Dan Blocker, der der Serie als Hoss von Anfang an ihr Gesicht gab, starb 1972 an einer Lungenembolie. Im gleichen Jahr brachten Bau, Steine, Erden Ton, Steine, Scherben ihre legendäre Platte heraus. Dazu gibt es jetzt in der Browse-Galerie in der Kreuzberger Marheinekehalle eine Ausstellung, unter anderen mit Fotos aus der WG-Zeit am Landwehrkanal. Der Beitrag im Tagesspiegel beschwört mal wieder die Verbürgerlichung durch Historisierung und Kanonisierung, es gebe jetzt sogar schon eine Rio-Reiser-Straße. Na, da hört sich doch alles auf. Seit Mozarts Zeiten hat es sich bewährt, dass revolutionäre Musiker anonym im Armengrab verscharrt werden. Bitte keinen Personenkult. Ist doch mal eine nette Abwechslung, dass man Straßen nach Linken benennt, die ihr Leben ausleben durften und nicht im KZ ermordet wurden oder in der Badewanne ertranken.

Weitere Kandidaten für Jubiläen der Pop und Alltagskultur wären ferner: 1952 -60 Jahre Wir werden das Kind schon schaukeln mit Heinz Rühmann oder John Steinbecks Jenseits von Eden.

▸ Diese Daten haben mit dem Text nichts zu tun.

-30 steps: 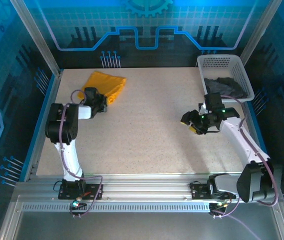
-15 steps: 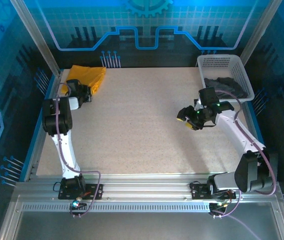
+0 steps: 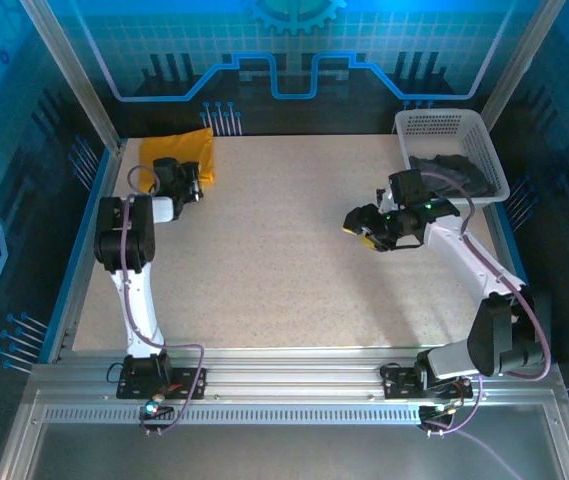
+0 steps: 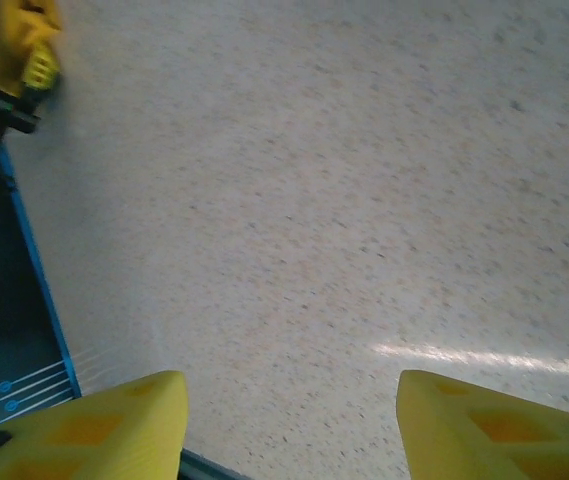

Man stelle sich vor, Rühmann hätte die Rolle anstelle von James Dean bekommen. 1962 WM Chile – 50 Jahre Juskowiak. Und im Oktober geht’s wieder gegen Schweden. 1972 – 40 Jahre Erste Folge von Raumschiff Enterprise im westdeutschen TV oder Gründung der Universität Tromsø (unendliche Weiten). 1982 – 30 Jahre Ein bißchen Frieden von und mit Nicole. 1992 – Gründung des Wu Tang Clan.

Die Erkennungsmelodie von Bonanza ist auch bei Youtube zu finden. Everett Sloane, der am Ende kurz zu sehen ist, spielte immerhin in Citizen Kane mit, wie auch Robert Altman bei einigen Folgen von Bonanza Regie geführt hat. Die Stadt, die auf der Karte in Flammen aufgeht, heißt Virginia City. Aufgrund der anmutigen Landschaft (See, Nadelgehölz, Wiesen) tippe ich eher auf Montana denn auf Nevada. Aber wahrscheinlich gibt es längstg drei Dissertationen zu den Außenaufnahmen bei Bonanza. Mein Lieblingsstück auf Keine Macht für Niemand ist der Paul Panzer Blues. Wie Bukowski, bloß zum Mitsingen.